**Problem**
Set down, exactly and with no pictures, the line that contains "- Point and" and all lines after it in the listing.

**Material provided**
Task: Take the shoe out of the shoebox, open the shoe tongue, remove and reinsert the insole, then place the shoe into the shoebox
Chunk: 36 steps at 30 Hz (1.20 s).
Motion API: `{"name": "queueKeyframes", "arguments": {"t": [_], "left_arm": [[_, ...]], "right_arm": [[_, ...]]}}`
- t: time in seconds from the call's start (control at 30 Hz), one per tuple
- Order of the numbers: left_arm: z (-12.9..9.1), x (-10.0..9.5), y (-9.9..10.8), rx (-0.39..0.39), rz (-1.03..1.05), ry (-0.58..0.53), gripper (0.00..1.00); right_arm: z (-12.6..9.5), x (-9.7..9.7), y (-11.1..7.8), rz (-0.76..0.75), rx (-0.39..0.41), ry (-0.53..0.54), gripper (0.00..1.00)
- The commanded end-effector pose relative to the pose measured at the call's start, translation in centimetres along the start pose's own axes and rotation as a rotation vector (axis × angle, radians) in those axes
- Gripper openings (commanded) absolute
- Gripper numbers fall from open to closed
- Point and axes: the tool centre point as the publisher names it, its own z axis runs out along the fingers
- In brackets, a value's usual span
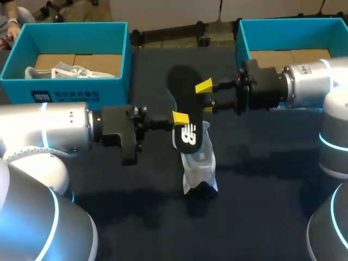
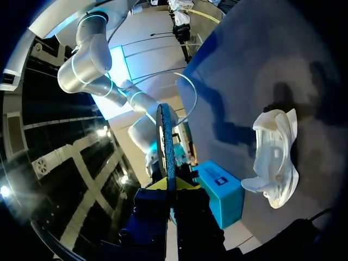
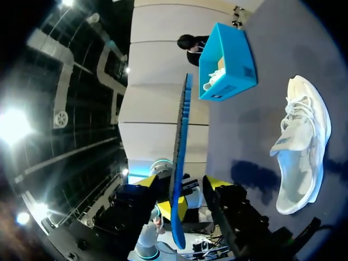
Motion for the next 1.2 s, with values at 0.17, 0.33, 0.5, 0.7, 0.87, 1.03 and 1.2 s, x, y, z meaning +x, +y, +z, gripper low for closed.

**Your solution**
- Point and axes: the tool centre point as the publisher names it, its own z axis runs out along the fingers
- In brackets, a value's usual span
Motion for the next 1.2 s, with values at 0.17, 0.33, 0.5, 0.7, 0.87, 1.03 and 1.2 s, x, y, z meaning +x, +y, +z, gripper low for closed.

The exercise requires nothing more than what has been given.